AI中文摘要
长期记忆是LLM Agent缺失的一层:跨会话时它们会遗忘,而常见的解决方法——将整个历史重放到提示中——成本高、速度慢,且随着干扰物积累,准确性下降。大多数记忆系统在成本或延迟上胜出,但在准确性上仍不如完整上下文基线,且基准测试结果在不一致、不可复现的测试平台上报告,导致同一系统在不同来源上得分差异巨大。我们提出Engram,一种基于双时间数据模型的开源双过程记忆引擎。快速写入路径附加无损事件,无需LLM参与关键路径;异步路径提取原子(主体、谓词、客体)事实,构建双时间知识图谱,并解决矛盾,无需每个事实调用LLM——使事实失效而非删除,因此每个事实都有来源和继承链。混合读取路径融合密集、词汇、图谱和时效/显著性信号,应用时间点(“截至”)过滤器,并组装紧凑、带有来源标记的上下文。在完整的500个问题的LongMemEval_S上,由官方分类特定评判器评分,Engram的精简配置——从约9.6k token的检索片段回答,而非完整历史——得分为83.6%,而完整上下文为73.2%(+10.4个百分点,McNemar p < 10^-6),token数约为1/8(9.6k vs. 79k),且0/500错误。这种增益需要混合读取路径:仅事实会丢失召回率,而事实加检索片段则恢复细节。我们还贡献了一个中立的、仓库内的评估平台,内置官方评判器,并在每个表格中包含完整上下文基线,发布原始每问题日志,并记录了无声扭曲记忆基准的测量完整性陷阱(截断、自制评判器、完整历史泄露)。每个数字都附带复现命令。
英文摘要
Long-term memory is the missing layer for LLM agents: across sessions they forget, and the common workaround -- replaying the whole history into the prompt -- is expensive, slow, and, as distractors accumulate, less accurate. Most memory systems win on cost or latency but still lose to the full-context baseline on accuracy, and benchmark numbers are reported on inconsistent, non-reproducible harnesses, so one system appears at wildly different scores across sources. We present Engram, an open-source, dual-process memory engine on a bi-temporal data model. A fast write path appends lossless episodes with no LLM on the critical path; an asynchronous path extracts atomic (subject, predicate, object) facts, builds a bi-temporal knowledge graph, and resolves contradictions without an LLM call per fact -- invalidating, never deleting, so every fact keeps provenance and a supersession chain. A hybrid read path fuses dense, lexical, graph, and recency/salience signals, applies a point-in-time ("as-of") filter, and assembles a compact, provenance-tagged context. On the full 500-question LongMemEval_S, graded by the official category-specific judge, Engram's lean configuration -- answering from a ~9.6k-token retrieved slice, never the full history -- scores 83.6% vs. 73.2% for full-context (+10.4 points, McNemar p < 10^-6) at ~8x fewer tokens (9.6k vs. 79k), with 0/500 errored.
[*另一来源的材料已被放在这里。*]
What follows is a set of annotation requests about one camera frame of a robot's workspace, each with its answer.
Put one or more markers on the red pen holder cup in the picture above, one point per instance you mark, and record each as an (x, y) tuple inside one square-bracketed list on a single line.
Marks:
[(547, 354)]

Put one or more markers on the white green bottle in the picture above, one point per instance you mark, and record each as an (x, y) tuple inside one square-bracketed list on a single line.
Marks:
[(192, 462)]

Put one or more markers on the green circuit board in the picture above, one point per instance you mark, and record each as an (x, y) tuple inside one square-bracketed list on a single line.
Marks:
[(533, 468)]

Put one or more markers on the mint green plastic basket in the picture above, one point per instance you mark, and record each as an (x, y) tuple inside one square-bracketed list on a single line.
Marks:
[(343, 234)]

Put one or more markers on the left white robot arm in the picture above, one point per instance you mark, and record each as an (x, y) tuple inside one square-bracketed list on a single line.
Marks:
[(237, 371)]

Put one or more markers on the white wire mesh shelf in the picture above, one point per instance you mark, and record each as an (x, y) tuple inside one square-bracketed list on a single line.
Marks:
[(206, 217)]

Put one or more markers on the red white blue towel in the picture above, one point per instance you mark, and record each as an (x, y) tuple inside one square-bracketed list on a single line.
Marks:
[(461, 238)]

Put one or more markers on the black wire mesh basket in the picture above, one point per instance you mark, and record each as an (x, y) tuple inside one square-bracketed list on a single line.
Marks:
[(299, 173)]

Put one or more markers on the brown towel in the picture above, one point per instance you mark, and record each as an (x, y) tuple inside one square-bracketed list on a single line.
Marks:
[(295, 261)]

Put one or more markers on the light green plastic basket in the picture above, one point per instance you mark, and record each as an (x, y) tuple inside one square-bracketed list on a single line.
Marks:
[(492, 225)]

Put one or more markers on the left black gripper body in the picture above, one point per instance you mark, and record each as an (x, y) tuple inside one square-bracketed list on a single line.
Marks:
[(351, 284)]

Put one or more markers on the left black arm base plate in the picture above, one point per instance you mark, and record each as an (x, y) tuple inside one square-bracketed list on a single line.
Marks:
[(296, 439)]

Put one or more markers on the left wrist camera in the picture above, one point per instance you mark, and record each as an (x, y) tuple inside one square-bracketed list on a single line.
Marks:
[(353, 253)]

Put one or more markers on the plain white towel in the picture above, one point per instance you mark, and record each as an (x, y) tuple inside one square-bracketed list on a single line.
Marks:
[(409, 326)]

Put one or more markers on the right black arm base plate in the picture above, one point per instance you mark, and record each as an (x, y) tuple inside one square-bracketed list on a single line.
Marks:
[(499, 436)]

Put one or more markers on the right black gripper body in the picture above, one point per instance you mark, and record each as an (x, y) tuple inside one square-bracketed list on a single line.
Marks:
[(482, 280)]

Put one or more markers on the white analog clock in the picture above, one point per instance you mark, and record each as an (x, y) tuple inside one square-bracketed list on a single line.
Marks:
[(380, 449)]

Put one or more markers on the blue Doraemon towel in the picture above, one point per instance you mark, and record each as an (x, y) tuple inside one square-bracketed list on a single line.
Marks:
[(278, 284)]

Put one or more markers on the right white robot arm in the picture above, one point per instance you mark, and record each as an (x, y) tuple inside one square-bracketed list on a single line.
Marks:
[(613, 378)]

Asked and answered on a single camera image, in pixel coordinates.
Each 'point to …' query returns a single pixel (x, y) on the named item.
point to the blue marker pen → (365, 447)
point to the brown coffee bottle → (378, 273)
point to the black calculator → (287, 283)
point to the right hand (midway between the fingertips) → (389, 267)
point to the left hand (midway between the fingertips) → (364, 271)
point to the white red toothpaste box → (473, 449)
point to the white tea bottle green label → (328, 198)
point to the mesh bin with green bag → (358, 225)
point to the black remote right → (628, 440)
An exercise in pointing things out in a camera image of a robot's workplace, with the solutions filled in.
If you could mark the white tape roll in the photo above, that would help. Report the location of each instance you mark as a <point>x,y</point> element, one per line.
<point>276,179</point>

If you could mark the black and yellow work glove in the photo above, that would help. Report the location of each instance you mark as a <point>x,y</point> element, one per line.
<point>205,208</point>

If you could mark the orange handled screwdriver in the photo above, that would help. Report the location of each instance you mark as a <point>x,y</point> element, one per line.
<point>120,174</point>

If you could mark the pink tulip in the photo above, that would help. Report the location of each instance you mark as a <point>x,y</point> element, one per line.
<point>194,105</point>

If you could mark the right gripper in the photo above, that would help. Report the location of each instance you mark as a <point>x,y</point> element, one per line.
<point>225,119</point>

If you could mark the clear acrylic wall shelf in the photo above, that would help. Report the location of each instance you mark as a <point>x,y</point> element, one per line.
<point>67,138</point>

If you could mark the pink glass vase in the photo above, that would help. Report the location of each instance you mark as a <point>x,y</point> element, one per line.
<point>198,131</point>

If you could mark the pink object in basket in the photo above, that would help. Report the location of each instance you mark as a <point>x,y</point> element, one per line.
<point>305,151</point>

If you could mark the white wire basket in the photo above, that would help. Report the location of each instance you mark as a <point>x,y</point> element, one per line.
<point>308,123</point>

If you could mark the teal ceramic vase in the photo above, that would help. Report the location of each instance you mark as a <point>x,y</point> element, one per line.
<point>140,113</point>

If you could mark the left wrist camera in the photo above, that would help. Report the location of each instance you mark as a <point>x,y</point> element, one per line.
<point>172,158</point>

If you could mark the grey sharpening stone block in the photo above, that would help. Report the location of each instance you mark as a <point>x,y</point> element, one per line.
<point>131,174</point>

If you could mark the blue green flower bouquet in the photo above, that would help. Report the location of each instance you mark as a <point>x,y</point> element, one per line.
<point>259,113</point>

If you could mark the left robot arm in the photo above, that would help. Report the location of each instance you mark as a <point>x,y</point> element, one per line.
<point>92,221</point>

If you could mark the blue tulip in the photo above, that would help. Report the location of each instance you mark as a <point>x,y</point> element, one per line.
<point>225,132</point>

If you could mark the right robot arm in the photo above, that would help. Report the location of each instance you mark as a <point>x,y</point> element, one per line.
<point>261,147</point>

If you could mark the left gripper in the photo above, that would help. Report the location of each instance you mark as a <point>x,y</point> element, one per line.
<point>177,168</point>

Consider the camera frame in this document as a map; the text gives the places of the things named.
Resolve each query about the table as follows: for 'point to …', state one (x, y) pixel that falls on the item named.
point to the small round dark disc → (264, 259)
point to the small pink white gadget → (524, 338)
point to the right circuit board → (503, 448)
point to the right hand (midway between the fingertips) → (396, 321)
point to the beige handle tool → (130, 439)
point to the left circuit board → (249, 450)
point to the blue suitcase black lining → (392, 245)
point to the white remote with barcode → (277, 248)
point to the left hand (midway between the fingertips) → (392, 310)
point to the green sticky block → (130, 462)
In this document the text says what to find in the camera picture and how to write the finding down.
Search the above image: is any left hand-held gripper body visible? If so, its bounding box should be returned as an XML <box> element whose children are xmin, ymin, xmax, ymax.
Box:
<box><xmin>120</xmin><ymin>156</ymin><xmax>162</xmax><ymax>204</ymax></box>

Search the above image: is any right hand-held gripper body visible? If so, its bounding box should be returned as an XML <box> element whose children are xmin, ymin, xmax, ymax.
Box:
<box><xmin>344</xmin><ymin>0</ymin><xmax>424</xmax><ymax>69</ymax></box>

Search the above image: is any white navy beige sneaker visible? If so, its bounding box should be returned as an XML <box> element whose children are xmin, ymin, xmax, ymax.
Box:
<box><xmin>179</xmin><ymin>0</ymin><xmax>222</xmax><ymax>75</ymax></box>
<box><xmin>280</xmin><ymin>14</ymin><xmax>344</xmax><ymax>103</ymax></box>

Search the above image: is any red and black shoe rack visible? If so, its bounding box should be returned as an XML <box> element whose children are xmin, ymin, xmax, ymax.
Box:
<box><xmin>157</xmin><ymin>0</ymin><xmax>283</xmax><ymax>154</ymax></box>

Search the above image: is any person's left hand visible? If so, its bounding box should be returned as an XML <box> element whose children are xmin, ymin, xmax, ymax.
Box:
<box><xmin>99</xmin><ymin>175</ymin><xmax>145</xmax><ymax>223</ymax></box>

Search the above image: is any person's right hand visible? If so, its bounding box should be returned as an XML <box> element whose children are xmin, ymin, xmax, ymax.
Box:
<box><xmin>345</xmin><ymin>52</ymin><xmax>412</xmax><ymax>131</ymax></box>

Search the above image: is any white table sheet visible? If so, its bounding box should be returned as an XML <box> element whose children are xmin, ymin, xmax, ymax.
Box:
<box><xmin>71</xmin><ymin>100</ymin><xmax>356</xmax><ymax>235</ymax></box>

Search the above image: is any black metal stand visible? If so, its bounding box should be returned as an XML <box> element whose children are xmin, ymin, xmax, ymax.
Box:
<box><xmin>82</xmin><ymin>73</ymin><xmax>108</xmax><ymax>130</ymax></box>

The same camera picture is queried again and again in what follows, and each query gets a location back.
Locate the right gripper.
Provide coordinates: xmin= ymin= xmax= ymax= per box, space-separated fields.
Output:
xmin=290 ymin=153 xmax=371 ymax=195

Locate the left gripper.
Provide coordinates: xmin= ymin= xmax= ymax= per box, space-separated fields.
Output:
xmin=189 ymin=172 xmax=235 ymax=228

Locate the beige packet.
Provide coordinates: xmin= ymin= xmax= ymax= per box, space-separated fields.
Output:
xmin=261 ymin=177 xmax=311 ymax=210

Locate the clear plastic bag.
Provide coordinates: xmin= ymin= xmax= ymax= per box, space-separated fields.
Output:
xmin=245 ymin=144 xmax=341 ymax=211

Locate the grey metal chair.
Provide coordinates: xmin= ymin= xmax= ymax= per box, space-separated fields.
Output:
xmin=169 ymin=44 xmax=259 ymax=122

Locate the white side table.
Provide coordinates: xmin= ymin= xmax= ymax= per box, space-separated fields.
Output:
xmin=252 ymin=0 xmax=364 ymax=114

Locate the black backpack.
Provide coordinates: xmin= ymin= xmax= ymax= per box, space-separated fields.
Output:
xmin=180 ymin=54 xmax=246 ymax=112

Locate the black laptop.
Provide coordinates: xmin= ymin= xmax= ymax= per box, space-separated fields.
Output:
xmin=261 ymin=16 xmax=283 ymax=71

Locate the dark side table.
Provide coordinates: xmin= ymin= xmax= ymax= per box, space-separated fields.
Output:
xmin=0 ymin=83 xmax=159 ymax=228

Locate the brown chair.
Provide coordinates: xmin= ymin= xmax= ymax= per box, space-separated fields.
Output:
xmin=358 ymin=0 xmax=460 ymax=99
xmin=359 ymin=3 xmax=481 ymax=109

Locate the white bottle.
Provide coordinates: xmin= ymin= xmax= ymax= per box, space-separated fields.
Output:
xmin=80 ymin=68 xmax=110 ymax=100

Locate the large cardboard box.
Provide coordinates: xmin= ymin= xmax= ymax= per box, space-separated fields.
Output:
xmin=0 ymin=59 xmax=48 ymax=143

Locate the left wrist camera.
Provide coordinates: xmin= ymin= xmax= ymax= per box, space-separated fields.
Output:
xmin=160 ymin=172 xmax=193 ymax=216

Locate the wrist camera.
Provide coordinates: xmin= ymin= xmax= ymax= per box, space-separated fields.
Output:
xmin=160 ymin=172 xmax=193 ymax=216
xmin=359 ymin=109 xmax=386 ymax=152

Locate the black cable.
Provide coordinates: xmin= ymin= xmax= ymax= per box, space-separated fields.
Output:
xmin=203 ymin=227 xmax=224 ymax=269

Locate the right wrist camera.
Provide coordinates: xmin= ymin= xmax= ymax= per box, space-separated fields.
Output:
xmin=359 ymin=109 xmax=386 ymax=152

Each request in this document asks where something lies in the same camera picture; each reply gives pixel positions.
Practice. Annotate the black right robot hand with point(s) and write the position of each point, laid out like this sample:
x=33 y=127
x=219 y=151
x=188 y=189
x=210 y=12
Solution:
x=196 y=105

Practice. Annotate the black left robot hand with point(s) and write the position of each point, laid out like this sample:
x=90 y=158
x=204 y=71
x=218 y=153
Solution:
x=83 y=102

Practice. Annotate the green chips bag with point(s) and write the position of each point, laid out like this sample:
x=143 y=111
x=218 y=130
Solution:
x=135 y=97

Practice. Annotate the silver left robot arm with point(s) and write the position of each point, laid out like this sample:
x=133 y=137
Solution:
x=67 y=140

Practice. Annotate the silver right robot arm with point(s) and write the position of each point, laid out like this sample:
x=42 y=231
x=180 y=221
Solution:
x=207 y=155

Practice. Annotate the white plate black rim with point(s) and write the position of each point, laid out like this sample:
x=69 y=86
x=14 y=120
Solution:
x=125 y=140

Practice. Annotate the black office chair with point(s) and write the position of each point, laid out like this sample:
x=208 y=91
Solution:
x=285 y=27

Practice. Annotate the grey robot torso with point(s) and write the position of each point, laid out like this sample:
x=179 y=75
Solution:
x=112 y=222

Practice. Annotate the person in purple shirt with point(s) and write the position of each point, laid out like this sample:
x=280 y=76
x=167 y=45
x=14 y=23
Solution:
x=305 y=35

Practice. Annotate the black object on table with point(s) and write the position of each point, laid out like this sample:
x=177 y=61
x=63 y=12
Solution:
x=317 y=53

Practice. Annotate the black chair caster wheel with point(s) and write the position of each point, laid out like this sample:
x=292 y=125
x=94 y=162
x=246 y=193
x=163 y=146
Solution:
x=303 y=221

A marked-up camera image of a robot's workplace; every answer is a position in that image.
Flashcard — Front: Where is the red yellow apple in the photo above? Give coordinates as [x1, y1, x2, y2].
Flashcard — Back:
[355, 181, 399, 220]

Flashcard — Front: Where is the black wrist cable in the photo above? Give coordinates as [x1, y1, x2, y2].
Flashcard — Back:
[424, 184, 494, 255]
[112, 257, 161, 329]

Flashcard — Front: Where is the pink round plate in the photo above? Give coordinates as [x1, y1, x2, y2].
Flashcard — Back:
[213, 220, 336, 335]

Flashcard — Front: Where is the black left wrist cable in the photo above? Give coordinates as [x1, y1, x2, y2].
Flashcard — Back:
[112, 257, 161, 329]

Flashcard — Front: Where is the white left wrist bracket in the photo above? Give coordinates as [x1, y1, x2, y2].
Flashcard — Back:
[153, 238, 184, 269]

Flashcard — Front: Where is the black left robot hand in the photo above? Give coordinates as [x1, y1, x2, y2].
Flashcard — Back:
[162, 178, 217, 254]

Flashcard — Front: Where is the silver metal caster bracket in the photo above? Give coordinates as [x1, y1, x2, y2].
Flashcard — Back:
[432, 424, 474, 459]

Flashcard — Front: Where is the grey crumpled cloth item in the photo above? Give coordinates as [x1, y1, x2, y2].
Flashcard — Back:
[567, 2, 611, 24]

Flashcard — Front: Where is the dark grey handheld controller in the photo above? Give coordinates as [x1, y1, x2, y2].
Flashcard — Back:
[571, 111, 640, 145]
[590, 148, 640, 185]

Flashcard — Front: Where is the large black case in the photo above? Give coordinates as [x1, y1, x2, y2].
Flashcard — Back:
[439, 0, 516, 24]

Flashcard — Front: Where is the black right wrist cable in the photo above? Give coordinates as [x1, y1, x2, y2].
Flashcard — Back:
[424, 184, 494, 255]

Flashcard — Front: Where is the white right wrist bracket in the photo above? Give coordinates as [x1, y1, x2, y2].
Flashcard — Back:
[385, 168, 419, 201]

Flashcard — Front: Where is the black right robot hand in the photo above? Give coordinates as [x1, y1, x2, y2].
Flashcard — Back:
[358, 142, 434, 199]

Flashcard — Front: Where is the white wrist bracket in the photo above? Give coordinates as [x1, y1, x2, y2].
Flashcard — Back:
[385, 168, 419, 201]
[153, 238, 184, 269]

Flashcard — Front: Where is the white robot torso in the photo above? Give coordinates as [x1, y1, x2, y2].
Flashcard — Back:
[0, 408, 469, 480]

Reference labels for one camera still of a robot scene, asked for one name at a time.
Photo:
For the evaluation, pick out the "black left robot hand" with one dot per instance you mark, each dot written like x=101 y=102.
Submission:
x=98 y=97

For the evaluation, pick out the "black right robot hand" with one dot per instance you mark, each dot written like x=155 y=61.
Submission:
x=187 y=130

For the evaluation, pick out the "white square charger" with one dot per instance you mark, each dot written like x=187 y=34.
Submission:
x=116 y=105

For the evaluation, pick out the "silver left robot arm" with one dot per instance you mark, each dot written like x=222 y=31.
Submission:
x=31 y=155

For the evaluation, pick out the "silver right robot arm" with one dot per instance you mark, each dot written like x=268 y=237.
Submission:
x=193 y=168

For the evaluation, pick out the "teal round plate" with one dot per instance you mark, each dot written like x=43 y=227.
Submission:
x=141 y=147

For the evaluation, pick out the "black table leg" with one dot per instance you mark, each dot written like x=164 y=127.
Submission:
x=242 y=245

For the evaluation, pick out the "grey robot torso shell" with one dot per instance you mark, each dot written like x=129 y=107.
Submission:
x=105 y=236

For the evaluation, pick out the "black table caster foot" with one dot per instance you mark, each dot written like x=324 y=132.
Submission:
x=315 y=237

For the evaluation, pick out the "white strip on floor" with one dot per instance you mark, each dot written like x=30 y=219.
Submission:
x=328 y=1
The gain needs a hybrid read path: facts alone lose recall, while facts plus retrieved chunks recover detail. We also contribute a neutral, in-repo evaluation harness with the official judge baked in and the full-context baseline in every table, publish the raw per-question logs, and document the measurement-integrity pitfalls (truncation, home-grown judges, full-history leaks) that silently distort memory benchmarks. Every number ships with a command to reproduce it.